Soon, healthcare companies will have the ability to intervene, diagnose, treat disease, and prevent the more serious outcomes that have been the result of patient and provider negligence, as well as the artificial barriers set up by all parties to prevent abuse of the care system.
“This is something to watch because this is a big shift from how we’ve supported individuals requiring managed care in the past—and it requires top-down support for organizations to make these philosophical, technological, and operational changes,” Martin says.
Historically, the managed care system has been all about managed cost, in an attempt to control unnecessary outlays based on bad decisions by both patients and providers. But having the real and clean data that describes the patient’s home environment—their own genetics, their personal behavior (eating habits, substance abuse, and so on), their social situation (support groups, discrimination, gender bias), their physical environment (housing conditions, location), and availability of health services—allows the caregiver to build a realistic plan that accommodates each of these issues.

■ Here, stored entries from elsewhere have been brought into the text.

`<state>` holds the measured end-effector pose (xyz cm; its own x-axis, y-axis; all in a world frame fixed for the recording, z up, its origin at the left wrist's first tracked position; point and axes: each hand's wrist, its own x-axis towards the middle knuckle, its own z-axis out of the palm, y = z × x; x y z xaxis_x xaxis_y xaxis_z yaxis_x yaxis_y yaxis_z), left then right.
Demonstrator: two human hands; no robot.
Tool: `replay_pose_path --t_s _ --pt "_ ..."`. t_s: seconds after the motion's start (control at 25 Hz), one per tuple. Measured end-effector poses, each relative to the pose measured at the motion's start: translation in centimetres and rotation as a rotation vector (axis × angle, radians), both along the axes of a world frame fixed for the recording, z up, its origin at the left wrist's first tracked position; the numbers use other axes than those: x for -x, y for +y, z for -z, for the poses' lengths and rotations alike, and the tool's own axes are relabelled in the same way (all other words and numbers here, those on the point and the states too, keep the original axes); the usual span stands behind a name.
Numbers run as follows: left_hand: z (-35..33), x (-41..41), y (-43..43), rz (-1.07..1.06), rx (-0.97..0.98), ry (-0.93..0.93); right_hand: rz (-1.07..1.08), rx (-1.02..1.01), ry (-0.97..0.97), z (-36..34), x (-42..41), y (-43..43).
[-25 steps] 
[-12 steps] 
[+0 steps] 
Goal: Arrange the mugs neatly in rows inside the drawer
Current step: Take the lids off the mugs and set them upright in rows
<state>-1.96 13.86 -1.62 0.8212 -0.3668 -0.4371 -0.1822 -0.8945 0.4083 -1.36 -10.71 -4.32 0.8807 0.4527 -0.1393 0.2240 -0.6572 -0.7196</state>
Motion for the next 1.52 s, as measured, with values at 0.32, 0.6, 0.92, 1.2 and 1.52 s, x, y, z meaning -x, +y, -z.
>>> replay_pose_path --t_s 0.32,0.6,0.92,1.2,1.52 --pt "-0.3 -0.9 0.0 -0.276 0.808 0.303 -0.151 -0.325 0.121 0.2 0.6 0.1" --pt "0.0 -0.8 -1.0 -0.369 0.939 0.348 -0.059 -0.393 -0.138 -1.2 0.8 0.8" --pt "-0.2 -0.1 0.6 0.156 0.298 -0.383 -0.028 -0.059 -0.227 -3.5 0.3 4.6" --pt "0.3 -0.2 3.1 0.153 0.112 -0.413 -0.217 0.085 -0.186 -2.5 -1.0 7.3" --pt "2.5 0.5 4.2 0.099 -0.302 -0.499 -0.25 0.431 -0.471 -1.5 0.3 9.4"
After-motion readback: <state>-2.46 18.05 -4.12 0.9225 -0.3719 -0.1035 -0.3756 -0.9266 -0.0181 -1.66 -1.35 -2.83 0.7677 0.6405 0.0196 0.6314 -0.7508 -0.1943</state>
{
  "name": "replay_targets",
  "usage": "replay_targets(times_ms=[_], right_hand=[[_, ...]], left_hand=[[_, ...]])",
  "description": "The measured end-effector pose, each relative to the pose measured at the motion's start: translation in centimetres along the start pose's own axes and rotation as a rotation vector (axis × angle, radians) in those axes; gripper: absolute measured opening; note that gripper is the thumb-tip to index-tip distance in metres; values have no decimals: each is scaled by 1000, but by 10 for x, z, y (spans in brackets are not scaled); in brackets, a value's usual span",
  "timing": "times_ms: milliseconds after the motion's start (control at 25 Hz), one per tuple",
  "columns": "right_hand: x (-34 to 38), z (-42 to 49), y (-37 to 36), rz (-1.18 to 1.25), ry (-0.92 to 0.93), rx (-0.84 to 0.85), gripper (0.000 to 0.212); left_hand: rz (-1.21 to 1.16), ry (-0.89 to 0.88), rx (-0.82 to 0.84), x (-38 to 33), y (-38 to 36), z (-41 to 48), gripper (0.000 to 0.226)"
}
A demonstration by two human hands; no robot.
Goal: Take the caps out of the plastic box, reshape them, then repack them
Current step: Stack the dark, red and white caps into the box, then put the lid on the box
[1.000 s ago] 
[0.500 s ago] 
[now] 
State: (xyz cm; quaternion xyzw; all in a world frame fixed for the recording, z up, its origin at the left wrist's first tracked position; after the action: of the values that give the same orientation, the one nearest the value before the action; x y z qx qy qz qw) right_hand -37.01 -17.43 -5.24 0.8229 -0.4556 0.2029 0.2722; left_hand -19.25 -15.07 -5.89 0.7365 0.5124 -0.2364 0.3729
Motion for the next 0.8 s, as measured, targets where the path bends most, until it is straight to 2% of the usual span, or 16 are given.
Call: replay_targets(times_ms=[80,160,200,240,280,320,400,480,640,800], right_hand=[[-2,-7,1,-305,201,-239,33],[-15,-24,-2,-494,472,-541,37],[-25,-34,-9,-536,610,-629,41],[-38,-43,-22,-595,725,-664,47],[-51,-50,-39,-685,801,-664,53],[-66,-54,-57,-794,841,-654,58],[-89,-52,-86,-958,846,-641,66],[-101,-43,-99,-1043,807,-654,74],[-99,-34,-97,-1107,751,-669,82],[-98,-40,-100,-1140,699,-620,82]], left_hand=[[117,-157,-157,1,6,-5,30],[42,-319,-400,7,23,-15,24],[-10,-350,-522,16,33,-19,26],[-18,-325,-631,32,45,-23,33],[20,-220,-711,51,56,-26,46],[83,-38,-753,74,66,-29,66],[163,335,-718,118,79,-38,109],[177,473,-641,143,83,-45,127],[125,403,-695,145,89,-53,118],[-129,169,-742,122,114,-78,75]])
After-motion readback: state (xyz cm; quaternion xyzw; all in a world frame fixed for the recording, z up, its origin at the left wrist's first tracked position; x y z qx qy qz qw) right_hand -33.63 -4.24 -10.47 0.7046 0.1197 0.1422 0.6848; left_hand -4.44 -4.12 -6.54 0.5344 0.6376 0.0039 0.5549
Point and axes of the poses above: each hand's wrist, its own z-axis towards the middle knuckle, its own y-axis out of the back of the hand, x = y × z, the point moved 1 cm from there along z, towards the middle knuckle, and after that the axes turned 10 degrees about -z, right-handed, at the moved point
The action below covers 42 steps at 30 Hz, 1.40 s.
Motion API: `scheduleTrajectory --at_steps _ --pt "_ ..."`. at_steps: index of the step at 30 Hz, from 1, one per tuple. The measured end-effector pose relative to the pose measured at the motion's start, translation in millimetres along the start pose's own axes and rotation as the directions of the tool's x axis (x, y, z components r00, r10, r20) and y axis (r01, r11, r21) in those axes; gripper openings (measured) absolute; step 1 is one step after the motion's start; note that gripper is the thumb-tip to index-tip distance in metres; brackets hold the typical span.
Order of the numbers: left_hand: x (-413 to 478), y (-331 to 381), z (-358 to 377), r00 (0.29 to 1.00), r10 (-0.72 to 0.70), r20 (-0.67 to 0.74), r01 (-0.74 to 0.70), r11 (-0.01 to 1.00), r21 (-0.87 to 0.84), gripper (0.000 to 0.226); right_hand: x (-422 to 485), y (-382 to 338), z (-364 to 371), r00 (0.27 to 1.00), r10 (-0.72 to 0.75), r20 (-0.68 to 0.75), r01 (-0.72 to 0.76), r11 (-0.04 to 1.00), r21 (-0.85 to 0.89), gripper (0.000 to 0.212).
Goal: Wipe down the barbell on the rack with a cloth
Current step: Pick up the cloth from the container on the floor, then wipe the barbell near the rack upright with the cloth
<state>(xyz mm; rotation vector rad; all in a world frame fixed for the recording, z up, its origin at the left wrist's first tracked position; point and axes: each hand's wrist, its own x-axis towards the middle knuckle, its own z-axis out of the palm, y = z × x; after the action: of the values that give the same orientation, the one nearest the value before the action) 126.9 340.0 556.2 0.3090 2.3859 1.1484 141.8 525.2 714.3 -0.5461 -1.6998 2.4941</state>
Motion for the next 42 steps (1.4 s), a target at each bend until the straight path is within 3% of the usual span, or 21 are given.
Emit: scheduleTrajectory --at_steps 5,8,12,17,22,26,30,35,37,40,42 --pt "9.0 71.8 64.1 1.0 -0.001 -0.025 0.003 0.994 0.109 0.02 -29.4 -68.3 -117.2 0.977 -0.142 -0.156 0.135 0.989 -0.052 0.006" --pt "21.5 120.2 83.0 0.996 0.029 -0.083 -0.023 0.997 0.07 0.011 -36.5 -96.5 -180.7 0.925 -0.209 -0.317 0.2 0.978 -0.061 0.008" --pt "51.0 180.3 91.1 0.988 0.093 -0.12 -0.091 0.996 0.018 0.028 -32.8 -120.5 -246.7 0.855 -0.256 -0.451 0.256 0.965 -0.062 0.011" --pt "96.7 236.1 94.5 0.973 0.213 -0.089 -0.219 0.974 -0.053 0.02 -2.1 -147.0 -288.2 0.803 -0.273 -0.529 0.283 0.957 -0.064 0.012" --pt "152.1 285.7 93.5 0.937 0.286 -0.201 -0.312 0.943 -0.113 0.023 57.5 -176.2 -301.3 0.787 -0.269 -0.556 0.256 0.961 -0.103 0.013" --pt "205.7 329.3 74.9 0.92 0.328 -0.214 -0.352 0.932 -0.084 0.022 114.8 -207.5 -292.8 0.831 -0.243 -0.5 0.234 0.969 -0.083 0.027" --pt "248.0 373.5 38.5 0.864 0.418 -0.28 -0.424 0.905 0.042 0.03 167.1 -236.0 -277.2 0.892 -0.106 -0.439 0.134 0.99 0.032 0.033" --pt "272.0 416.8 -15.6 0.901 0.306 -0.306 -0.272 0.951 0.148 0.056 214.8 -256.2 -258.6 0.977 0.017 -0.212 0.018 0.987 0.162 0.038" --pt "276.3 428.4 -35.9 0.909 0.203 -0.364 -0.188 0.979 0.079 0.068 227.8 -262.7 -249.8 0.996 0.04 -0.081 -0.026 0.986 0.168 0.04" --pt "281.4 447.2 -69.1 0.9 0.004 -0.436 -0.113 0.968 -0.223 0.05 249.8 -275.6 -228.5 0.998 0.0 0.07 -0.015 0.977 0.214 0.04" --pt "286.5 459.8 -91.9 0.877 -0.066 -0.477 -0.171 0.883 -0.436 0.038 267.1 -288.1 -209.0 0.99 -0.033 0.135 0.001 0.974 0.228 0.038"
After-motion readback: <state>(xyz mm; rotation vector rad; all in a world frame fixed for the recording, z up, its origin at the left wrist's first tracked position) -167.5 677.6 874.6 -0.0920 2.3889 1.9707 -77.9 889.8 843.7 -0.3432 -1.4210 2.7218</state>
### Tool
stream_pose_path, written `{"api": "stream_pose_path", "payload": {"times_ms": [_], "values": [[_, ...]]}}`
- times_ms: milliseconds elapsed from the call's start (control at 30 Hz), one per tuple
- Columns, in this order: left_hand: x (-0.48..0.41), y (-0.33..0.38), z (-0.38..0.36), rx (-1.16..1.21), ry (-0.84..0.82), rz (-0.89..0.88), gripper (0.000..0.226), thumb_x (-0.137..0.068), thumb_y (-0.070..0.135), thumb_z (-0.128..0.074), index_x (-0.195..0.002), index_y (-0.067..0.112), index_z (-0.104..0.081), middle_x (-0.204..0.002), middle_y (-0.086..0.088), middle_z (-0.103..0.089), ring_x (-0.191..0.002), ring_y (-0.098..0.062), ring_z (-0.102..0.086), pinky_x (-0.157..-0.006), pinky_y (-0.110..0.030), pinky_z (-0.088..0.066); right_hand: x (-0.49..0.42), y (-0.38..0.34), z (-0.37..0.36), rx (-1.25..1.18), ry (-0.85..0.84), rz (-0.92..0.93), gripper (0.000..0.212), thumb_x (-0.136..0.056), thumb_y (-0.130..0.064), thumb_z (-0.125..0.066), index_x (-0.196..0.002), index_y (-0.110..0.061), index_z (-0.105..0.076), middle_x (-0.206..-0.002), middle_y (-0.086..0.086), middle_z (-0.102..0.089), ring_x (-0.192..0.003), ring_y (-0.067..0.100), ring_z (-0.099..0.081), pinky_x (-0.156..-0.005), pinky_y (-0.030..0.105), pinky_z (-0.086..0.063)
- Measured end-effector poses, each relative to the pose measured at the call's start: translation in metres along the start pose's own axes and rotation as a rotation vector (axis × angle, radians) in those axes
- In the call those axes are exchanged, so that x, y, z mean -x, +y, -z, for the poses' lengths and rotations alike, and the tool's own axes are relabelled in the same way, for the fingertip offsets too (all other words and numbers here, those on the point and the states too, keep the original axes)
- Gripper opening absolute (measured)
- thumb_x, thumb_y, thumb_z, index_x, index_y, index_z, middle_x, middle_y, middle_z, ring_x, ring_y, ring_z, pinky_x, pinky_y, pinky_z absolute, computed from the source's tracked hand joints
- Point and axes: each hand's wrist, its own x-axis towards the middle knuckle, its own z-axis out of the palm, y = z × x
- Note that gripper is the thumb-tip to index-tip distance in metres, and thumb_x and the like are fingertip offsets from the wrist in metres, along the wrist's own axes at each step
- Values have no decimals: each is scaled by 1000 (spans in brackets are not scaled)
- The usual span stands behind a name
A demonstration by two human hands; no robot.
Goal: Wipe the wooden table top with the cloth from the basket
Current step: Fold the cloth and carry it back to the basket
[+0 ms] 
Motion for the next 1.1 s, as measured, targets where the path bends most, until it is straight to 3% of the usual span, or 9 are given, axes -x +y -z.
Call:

“Through the use of analytics and AI and by providing better individualized support, we can gain a better understanding of the motivation behind individual behavior,” Martin says. “Many individuals suffering from chronic conditions require data-driven coaching, knowledge, and community support resources in order to maintain an optimized lifestyle. This proactively engaged support, provided by professional support organizations working as a multi-faceted concierge extension of the managed care organizations, drives proven success in outcomes.”